Как хорош летний вечер! — и звуки благородные соответствующие — он еще не испорчен воплем нерадивого путешественника, что расположился на ночлег, не замечая припорошенный костяк своего предшественника. Ой, напрасно он пожадничал и взял простое разовое сопровождалово без печати! Любой упырек, поднаторевший в казустике, докажет, что его универсальная сезонная охотничья лицензия козырем бьет эту филькину грамоту… со всеми вытекающими из клиента. Зря! Неосмотрительно! И уже готовы сторговать его пустую оболочку барышники, а ростовщики дать ссуду под аукцион, где мигом разойдется каждая мозговая косточка не ведающего о худом бедолаги…
Вечереет… Неправильная рыба новейшего времени — ляхпрострация (а в просторечии «говнодавка») — бич этих мест, вышла на охоту в шальном расчете застать запозднившегося купальщика и так натыркать ему в брюхо, что… мда, любит она оправдывать свое просторечивое название. Но это (по-чести) невинное создание всего лишь жертва своей вкусовой привязанности, оно выгоднейшим образом отличается от своей старшей сестренки, что занимается делами похуже. За чье зубастое чучело коллекционеры и аптекари когда-то давали — аж! — до осьмушки серебром. (Но мало ли что было во времена давние, когда, поднявшись всем миром, еще хватало силенок истребить у себя не только сей опыт скрещивания, но и удержать в пределах естественных границ иные порождения прокатившихся биовойн…) Теперь, распространившаяся, дневалящая в тухлых озерах, сплошь покрытых слоем плавающего кактуса, что спустил свои вонючие тонкие корни-паутины в слой донного ила, ждет своего шанса, надеется.

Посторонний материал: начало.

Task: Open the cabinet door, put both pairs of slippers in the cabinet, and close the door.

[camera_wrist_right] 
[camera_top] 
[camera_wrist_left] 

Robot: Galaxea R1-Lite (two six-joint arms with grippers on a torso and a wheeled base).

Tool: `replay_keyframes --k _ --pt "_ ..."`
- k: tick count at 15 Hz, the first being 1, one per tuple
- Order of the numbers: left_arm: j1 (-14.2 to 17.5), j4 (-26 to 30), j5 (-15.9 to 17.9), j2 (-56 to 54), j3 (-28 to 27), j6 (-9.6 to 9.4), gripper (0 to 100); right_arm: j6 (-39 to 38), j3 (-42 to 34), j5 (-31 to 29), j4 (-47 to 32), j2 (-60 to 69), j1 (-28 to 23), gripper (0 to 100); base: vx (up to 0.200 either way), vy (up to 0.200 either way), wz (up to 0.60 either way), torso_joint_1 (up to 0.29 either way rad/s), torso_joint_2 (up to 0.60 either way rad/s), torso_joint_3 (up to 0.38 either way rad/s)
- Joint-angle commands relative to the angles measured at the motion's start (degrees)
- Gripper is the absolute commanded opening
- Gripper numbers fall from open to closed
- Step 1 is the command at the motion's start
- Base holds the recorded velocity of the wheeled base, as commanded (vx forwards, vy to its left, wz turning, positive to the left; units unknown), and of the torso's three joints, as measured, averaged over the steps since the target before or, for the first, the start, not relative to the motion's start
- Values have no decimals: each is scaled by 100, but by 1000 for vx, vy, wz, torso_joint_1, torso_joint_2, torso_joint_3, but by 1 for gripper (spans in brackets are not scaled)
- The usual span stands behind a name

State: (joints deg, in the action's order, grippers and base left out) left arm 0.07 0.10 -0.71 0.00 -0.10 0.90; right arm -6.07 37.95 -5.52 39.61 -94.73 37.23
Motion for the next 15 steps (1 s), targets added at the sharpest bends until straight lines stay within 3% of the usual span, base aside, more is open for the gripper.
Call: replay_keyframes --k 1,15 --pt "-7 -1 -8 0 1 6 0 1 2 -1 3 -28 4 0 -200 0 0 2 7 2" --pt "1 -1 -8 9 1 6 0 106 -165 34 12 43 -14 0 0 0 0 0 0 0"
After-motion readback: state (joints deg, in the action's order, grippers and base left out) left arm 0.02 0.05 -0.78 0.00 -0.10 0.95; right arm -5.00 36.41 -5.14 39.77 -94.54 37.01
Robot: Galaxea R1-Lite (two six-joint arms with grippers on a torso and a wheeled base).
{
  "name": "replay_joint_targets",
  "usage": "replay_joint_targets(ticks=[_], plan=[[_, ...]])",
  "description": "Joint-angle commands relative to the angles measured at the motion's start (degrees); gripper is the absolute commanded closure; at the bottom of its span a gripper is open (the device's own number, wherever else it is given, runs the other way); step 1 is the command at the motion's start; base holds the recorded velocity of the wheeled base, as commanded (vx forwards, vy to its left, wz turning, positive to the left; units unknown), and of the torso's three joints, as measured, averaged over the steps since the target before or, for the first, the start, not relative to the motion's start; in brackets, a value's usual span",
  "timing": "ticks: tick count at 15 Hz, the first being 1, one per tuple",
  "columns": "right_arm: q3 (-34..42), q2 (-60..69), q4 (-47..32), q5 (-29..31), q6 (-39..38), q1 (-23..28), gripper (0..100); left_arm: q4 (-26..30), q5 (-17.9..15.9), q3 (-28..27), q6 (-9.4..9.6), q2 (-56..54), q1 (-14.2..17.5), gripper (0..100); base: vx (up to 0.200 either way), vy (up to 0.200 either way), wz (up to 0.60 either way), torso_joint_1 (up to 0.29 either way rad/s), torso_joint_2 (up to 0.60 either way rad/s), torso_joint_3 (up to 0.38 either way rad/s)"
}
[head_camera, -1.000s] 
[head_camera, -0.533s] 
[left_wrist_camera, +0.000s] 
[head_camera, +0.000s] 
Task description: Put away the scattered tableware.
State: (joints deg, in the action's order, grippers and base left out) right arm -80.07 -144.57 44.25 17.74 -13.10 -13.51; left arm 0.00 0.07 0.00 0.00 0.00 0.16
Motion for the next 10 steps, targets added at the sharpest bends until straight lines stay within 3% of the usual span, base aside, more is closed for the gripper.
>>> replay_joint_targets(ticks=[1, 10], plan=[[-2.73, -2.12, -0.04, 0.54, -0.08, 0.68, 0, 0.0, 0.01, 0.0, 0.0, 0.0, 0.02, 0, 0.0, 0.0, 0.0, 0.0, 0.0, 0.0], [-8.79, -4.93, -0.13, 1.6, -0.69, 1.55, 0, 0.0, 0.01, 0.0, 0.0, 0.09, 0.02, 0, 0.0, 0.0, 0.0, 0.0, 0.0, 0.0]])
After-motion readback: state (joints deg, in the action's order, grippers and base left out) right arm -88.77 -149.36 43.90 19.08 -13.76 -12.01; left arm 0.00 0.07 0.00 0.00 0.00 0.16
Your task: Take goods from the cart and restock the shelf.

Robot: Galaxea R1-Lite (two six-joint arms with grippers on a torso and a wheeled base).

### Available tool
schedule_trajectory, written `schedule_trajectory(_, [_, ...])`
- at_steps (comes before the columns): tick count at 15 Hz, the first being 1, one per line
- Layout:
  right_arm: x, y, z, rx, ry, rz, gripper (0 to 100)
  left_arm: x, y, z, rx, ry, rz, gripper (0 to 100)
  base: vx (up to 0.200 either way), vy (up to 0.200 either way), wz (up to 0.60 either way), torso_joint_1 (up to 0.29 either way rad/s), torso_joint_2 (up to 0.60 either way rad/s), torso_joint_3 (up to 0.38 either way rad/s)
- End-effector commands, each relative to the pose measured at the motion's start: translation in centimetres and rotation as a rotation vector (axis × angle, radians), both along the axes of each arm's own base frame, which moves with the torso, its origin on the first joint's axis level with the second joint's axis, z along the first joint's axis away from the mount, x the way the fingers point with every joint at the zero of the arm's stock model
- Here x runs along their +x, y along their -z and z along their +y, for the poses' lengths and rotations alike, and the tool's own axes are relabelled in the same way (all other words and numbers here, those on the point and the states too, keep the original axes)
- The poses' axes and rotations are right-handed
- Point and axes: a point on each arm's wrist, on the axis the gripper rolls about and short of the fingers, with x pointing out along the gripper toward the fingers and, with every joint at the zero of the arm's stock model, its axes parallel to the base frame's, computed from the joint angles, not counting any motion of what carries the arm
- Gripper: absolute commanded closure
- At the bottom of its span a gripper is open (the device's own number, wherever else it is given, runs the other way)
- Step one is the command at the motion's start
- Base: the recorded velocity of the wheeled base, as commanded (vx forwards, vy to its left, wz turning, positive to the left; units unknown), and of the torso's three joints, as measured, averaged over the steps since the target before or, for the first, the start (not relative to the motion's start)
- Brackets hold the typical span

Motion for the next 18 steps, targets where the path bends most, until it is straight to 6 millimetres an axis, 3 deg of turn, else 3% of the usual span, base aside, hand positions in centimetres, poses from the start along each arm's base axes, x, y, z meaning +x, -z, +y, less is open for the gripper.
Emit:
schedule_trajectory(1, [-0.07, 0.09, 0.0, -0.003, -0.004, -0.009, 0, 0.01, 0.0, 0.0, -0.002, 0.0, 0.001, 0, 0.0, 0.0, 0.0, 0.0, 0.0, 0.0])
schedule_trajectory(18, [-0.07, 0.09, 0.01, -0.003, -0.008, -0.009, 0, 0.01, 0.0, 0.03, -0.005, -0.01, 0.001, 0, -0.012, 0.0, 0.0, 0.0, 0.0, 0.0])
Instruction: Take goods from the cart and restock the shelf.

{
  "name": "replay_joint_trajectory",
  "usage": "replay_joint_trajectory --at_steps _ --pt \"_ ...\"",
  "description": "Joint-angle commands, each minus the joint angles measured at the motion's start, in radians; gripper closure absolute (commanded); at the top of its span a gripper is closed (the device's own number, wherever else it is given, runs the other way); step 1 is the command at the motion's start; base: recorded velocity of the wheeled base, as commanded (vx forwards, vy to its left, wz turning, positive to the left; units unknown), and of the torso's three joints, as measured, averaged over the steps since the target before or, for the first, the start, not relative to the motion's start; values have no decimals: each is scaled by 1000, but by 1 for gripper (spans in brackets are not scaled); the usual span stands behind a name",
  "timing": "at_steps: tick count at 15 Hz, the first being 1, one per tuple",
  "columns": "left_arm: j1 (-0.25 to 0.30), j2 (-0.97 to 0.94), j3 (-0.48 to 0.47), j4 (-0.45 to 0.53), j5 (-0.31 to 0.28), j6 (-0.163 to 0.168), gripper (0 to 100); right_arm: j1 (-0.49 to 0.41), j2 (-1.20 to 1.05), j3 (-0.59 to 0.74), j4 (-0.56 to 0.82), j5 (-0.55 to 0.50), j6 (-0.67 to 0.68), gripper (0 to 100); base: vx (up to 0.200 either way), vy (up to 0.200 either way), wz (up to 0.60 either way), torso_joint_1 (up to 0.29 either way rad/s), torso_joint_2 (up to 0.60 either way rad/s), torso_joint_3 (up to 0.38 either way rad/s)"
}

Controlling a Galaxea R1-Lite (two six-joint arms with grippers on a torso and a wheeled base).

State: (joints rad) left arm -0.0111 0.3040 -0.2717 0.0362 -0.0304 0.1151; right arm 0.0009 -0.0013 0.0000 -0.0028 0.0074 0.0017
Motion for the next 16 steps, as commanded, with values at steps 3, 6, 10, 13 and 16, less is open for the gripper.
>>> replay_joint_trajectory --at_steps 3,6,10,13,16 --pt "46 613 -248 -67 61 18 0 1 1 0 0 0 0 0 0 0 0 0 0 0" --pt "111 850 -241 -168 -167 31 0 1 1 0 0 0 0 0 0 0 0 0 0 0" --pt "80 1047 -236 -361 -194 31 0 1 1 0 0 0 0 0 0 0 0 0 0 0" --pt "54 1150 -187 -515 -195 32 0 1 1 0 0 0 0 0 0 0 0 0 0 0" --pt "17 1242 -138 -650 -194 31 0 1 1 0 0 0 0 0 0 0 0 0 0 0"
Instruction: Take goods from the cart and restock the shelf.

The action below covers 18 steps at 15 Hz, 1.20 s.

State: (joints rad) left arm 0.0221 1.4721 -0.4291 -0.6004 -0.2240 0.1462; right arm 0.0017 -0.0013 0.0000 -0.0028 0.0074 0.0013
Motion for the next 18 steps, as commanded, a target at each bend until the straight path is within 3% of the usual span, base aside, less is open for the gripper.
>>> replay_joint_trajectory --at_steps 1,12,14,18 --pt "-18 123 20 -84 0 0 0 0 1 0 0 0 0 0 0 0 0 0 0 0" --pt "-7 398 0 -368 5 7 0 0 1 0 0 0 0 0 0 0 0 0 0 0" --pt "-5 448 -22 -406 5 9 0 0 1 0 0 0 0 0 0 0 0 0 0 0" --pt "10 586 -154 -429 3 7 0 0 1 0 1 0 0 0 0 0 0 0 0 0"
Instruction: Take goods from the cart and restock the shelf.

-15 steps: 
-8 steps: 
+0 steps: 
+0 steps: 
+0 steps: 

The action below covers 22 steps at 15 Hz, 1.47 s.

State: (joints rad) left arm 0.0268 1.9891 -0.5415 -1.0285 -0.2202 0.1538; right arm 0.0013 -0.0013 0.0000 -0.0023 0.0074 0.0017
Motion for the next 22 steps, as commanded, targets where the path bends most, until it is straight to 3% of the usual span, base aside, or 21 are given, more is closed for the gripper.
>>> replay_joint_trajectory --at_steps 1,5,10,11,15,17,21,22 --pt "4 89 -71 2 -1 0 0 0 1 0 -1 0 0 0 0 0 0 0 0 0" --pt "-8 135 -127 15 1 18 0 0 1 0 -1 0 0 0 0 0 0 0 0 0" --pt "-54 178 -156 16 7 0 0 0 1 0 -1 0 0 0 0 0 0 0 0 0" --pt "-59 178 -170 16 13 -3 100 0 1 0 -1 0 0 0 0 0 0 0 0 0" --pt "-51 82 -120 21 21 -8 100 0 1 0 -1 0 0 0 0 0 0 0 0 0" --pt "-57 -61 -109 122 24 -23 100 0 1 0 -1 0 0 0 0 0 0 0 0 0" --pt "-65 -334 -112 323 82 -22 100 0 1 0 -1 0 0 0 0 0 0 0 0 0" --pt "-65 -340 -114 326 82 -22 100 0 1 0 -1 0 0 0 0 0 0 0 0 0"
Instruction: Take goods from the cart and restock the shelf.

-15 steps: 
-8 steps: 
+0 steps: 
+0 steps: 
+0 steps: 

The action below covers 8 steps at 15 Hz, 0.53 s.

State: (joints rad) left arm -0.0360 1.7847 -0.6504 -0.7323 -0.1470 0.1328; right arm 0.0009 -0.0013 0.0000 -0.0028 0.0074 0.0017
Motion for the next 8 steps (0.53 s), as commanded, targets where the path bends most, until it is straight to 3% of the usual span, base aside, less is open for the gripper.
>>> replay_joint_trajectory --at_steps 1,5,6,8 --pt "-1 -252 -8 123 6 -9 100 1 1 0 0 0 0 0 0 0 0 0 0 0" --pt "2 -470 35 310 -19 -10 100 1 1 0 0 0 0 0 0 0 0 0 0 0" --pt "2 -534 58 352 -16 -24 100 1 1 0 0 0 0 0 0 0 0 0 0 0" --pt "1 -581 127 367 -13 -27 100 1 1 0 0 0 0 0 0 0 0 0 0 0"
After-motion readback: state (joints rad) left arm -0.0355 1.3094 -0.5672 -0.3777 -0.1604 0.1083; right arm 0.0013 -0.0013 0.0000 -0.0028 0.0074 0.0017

Ждут и колючки плавающего кактуса, растопырив в стороны свои рыболовные крючки, ожидающие отнюдь не рыбу… И рыбарь, рискнувший положиться на свой новый защитный костюм, на особую его смазку, но в азарте не рассчитавший ни расстояния, ни времени, ни жадности своего поставщика, зря грузит набедренную сеть ореховыми головастиками — не ходить ему больше за этим смачным планктоном, фантастически продлевающим потенцию и жизнь. Вскоре встанет задуматься — сколько ему той жизни? как скоро станут откусывать с него кусок за кусочком, начав с самого лакомого — того, что привел сюда. Уже подцепился к шву костюма, стерпел ожог смазки и вот-вот доберется до тела молоденький кактусеночек…
Знаете ли вы псковский лес? О, вы не знаете Псковского Леса! Славный, необыкновенный, что внезапно пошел в рост после Третьей Биологической. Туристы-экстремалы от последней экспедиции, развешанные гроздьями в верховьях реки Великой прямо над водой, чертят по ней объеденными ступнями, оставляя в гладком потоке замысловатый след — все составляет его волнующую красоту. Хорошо и звездное небо, особо если нет луны, с особой кровожадной любопытностью способной высвечивать недостатки земных декораций. При луне звезд не считают. Из зависти ли глушит своих товарок, коих по ошибке считает дальними родственницами?
Но и не всякая луна — луна. Не каждый прохожий — прохожий. Иные вовсе отношения к людям не имеют. При встрече, на «здравствуй» отвечают — «спаси себя!» и, действительно, в иных случаях приходится спасать, и уж совсем не «здоровится».
Вот напуганный до полусмерти заяц, оставляя за собой пахнущее многоточие, влетел в кусты, напоролся на сук и заорал страшно, по-человечьи, будто кричит ребенок, из которого делают пиплака на жертвенном камне. И сразу стало шумно во всех болотных и лесных концах.
Так совпало, что в этот момент и человек обнаружил — с кем «соседился» и заорал по-звериному, совсем как заяц…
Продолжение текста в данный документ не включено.